Ante su negativa a rebatir la acusación, Sefeide desvió de nuevo el objetivo de sus críticas hacia su gobernante.
—Si el pueblo supiera todo lo que el rey hace, se rebelaría. Es fácil mantener el velo cuando ostentas el poder e impedir que otros alcancen tu nivel de riqueza atacándolos y castigándolos por delitos que tú mismo superas con creces. Tanto le preocupa que sus hijas sean bien casadas y tener contentos a los miembros de las familias que le sirven y a los grandes comerciantes, que se olvida de que el pueblo tiene hambre y ha pasado mucha más. Ellos no lo olvidarán y terminarán aliándose conmigo, ya lo verás. Yo convertiré este desolado territorio en un imperio inconmensurable. Puede que mis arcas no estén tan llenas como las suyas, pero poco falta, y una vez consiga aliados, precipitaré los ataques contra el gobierno... ¡Maltés! ¿Me estás escuchando?
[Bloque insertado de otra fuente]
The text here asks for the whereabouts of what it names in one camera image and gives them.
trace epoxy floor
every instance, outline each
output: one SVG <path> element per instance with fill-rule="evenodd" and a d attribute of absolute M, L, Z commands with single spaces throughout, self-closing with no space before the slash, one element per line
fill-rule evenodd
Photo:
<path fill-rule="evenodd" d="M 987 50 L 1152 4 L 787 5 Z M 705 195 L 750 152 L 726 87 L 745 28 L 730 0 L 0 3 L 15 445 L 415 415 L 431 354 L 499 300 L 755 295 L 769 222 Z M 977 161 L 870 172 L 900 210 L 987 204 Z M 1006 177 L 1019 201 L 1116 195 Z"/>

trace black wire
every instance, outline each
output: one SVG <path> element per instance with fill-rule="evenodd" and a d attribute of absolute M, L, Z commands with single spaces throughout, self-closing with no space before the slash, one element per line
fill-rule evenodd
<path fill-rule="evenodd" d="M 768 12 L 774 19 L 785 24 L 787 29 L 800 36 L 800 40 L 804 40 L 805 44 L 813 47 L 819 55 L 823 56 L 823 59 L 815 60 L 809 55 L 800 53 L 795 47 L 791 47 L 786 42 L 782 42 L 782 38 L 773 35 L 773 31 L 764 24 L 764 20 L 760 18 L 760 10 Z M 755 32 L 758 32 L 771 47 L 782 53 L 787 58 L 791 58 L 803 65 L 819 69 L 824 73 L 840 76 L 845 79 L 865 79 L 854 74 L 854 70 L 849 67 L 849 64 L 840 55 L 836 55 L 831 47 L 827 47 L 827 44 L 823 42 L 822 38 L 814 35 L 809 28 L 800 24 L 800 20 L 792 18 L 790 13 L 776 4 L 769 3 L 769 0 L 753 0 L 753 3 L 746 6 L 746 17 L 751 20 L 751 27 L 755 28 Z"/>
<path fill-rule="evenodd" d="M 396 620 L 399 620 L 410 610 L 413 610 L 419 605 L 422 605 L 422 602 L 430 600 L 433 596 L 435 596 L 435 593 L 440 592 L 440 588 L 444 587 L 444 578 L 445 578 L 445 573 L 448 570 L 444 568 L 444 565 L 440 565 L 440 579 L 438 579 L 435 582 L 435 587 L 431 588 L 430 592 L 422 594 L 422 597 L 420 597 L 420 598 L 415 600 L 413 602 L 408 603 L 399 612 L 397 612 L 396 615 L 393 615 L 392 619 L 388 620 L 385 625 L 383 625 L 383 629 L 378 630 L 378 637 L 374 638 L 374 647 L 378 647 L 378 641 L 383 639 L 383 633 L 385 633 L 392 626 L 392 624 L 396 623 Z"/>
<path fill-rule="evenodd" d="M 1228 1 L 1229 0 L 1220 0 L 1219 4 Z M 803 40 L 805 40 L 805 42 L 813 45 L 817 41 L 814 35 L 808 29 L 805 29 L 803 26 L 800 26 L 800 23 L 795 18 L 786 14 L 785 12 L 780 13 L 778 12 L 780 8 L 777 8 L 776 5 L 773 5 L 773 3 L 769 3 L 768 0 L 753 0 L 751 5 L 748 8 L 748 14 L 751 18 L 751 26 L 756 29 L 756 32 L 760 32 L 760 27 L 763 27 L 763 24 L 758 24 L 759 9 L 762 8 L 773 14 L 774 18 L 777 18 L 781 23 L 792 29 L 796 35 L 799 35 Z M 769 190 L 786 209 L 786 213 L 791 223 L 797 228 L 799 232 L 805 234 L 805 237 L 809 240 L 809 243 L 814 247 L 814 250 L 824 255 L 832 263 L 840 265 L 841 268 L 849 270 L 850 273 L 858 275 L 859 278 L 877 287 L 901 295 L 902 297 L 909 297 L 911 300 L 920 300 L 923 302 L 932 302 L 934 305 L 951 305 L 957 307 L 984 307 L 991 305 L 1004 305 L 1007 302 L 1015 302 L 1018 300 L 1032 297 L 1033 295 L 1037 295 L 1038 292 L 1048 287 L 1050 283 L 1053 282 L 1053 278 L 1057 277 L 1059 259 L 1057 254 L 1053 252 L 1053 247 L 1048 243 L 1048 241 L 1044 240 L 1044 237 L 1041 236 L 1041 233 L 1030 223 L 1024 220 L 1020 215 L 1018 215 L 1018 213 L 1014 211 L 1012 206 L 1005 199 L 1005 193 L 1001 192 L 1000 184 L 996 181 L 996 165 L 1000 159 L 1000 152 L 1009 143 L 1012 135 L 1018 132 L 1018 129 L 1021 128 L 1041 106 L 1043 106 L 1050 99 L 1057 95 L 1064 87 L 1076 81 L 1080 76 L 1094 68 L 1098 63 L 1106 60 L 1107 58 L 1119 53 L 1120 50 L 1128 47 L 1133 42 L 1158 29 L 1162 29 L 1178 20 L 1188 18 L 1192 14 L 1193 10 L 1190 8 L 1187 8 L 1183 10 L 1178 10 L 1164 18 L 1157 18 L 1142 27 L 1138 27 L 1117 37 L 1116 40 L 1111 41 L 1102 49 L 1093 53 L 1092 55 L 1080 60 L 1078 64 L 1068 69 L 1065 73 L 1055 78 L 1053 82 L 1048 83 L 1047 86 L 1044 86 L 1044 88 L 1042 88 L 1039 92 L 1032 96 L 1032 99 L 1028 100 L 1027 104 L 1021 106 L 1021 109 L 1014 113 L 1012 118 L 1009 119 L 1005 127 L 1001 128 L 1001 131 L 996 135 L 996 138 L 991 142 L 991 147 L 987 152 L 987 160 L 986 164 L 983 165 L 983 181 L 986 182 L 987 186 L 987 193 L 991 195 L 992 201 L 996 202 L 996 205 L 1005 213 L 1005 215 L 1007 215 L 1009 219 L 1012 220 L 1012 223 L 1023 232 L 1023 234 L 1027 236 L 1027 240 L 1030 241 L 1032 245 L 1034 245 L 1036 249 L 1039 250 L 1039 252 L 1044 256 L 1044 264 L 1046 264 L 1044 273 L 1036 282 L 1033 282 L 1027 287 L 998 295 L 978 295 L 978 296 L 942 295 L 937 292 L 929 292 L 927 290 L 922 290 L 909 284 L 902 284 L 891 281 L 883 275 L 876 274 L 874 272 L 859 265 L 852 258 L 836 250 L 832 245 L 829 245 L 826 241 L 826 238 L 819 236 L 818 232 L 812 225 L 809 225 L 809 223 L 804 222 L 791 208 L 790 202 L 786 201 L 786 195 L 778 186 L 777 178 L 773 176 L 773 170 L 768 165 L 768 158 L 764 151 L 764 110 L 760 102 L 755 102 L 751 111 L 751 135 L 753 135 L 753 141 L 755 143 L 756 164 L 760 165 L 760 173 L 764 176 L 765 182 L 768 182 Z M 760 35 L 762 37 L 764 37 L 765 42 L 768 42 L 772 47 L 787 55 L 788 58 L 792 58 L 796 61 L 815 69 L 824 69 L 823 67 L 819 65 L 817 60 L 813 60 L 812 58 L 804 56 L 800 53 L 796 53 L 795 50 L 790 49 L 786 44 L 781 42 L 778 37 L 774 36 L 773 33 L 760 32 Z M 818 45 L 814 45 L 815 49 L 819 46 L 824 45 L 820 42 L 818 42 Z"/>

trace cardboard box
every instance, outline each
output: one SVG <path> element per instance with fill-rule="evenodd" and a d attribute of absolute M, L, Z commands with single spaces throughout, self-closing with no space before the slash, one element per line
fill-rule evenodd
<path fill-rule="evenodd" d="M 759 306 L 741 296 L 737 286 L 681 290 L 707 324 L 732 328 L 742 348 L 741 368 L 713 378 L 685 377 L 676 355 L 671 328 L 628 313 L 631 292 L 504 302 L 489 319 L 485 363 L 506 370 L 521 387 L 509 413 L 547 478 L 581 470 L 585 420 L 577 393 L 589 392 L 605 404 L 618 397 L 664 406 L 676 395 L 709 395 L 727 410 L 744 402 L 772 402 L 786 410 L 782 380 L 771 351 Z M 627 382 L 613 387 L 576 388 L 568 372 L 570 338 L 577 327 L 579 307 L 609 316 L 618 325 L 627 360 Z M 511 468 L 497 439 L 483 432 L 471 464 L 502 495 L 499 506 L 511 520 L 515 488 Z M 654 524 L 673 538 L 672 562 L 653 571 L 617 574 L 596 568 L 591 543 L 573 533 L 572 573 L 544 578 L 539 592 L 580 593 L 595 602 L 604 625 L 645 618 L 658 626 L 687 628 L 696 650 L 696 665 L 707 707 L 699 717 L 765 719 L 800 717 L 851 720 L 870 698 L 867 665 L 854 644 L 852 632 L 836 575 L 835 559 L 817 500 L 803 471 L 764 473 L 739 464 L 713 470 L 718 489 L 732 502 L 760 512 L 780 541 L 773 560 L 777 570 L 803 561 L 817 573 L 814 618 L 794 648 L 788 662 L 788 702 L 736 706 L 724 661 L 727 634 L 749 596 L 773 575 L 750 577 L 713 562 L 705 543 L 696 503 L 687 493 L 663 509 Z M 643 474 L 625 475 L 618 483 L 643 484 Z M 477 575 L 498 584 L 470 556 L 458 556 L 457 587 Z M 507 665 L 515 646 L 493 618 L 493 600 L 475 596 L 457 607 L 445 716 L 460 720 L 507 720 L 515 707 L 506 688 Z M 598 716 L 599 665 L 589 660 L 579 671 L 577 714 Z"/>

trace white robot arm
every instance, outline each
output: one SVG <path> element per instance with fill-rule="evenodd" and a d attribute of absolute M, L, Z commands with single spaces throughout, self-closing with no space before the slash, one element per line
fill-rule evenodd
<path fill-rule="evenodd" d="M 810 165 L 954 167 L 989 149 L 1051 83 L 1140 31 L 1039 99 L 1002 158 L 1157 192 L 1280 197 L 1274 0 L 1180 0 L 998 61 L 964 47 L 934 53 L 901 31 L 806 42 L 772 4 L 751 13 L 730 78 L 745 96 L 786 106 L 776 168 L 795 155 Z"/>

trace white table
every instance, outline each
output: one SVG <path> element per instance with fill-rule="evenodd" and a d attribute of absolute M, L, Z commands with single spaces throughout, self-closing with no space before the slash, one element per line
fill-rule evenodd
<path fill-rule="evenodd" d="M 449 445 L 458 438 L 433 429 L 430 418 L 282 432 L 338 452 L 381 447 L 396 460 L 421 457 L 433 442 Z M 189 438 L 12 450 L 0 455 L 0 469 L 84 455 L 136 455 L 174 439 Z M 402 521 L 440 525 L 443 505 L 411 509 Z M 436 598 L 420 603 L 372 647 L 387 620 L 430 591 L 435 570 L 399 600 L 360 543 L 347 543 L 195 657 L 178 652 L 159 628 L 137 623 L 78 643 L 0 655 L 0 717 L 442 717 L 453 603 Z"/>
El zagal se giró de nuevo hacia su padre, parpadeando en la penumbra; le había deslumbrado el sol que entraba por la ventana por la cual había estado mirando ensimismado, sumergido en sus propios pensamientos, mucho más de su interés que el discurso egocentrista de su padre.
—Disculpad, señor. Sí, os escucho.
—Ya no eres un niño, Maltés, y si no aprendes a ascender y a mantenerte en el nivel de los adultos vas a caer en alguna de las trampas de las otras familias. Apenas te dedicas a entrenar, no escuchas los consejos de tu tutor, no aprendes las lecciones de historia, no participas en los ritos familiares, caminas por ahí con la vista perdida como un alma en pena... ¡No me extraña que te rechazaran!
—También rechazaron a Taisham —entró en su juego el muchacho, mostrándose a la defensiva pero hablando con calma y educación—. ¿No es cierto, padre?
Sefeide se levantó y se enderezó cuanto fue capaz, aunque tuvo que apoyarse en su bastón de cuerno para hacerlo.
—¡No te atrevas ni a pronunciar su nombre, insolente! Nunca llegarás a ser ni la décima parte del hombre que es él.
Maltés le lanzó una mirada afilada con los labios apretados. Pero la afirmación, lejos de enfurecerlo, hizo que su despecho diera paso rápidamente a la tristeza. Bajó sus ojos color perla, dejando la mirada perdida en una grieta del suelo.
—Retírate de mi presencia... solo me recuerdas la deshonra que es tenerte por hijo.
El muchacho hizo una leve inclinación y abandonó la sala.